**DIRECTIONS**
From the first line to the last, set down the material exactly, leaving out its pictures.

**DATA EXCERPT**
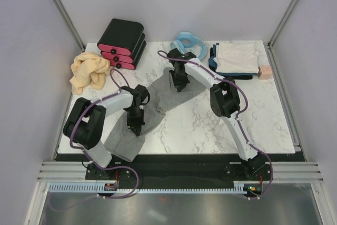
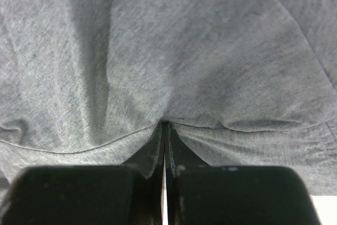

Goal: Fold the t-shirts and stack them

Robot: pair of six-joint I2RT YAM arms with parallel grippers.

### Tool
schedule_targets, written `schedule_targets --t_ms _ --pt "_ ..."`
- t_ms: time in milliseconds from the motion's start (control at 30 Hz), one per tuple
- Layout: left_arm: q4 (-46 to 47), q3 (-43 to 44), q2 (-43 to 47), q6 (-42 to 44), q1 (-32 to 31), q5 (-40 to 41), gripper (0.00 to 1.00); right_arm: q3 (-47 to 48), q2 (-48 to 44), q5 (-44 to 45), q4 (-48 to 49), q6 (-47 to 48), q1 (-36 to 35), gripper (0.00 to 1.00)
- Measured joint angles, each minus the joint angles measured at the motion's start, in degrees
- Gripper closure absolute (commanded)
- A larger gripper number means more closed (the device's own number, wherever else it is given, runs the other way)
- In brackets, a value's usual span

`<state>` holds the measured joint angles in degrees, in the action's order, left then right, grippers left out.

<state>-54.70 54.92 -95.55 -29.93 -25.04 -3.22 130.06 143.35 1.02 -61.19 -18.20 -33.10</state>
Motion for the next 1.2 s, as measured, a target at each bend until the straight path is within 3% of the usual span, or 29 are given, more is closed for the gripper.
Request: schedule_targets --t_ms 167,367,433,633,867,1200 --pt "-0.5 0.8 -2.2 -1.2 -4.2 -1.4 0.98 2.6 1.7 -3.1 0.9 0.3 0.0 0.97" --pt "-1.5 3.9 -5.6 -2.7 -8.9 -3.1 0.98 4.8 3.4 -7.7 3.9 0.5 0.0 0.83" --pt "-2.0 5.0 -6.6 -3.3 -10.1 -3.3 0.98 5.4 3.9 -9.3 5.2 0.5 0.0 0.72" --pt "-3.0 8.8 -9.8 -5.4 -12.7 -4.1 0.98 7.1 5.3 -12.0 8.8 -0.1 0.3 0.64" --pt "-3.6 13.9 -13.6 -6.8 -15.4 -5.3 0.98 10.1 7.8 -16.0 14.7 -2.7 2.3 0.46" --pt "-5.0 19.0 -17.7 -7.6 -17.2 -7.2 0.98 12.8 11.6 -24.1 25.1 -8.6 7.6 0.39"
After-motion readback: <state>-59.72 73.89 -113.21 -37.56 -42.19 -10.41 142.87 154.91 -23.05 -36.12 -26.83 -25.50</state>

**RESPONSE**
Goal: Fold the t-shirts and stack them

Robot: pair of six-joint I2RT YAM arms with parallel grippers.

### Tool
schedule_targets, written `schedule_targets --t_ms _ --pt "_ ..."`
- t_ms: time in milliseconds from the motion's start (control at 30 Hz), one per tuple
- Layout: left_arm: q4 (-46 to 47), q3 (-43 to 44), q2 (-43 to 47), q6 (-42 to 44), q1 (-32 to 31), q5 (-40 to 41), gripper (0.00 to 1.00); right_arm: q3 (-47 to 48), q2 (-48 to 44), q5 (-44 to 45), q4 (-48 to 49), q6 (-47 to 48), q1 (-36 to 35), gripper (0.00 to 1.00)
- Measured joint angles, each minus the joint angles measured at the motion's start, in degrees
- Gripper closure absolute (commanded)
- A larger gripper number means more closed (the device's own number, wherever else it is given, runs the other way)
- In brackets, a value's usual span

`<state>` holds the measured joint angles in degrees, in the action's order, left then right, grippers left out.

<state>-54.70 54.92 -95.55 -29.93 -25.04 -3.22 130.06 143.35 1.02 -61.19 -18.20 -33.10</state>
Motion for the next 1.2 s, as measured, a target at each bend until the straight path is within 3% of the usual span, or 29 are given, more is closed for the gripper.
Request: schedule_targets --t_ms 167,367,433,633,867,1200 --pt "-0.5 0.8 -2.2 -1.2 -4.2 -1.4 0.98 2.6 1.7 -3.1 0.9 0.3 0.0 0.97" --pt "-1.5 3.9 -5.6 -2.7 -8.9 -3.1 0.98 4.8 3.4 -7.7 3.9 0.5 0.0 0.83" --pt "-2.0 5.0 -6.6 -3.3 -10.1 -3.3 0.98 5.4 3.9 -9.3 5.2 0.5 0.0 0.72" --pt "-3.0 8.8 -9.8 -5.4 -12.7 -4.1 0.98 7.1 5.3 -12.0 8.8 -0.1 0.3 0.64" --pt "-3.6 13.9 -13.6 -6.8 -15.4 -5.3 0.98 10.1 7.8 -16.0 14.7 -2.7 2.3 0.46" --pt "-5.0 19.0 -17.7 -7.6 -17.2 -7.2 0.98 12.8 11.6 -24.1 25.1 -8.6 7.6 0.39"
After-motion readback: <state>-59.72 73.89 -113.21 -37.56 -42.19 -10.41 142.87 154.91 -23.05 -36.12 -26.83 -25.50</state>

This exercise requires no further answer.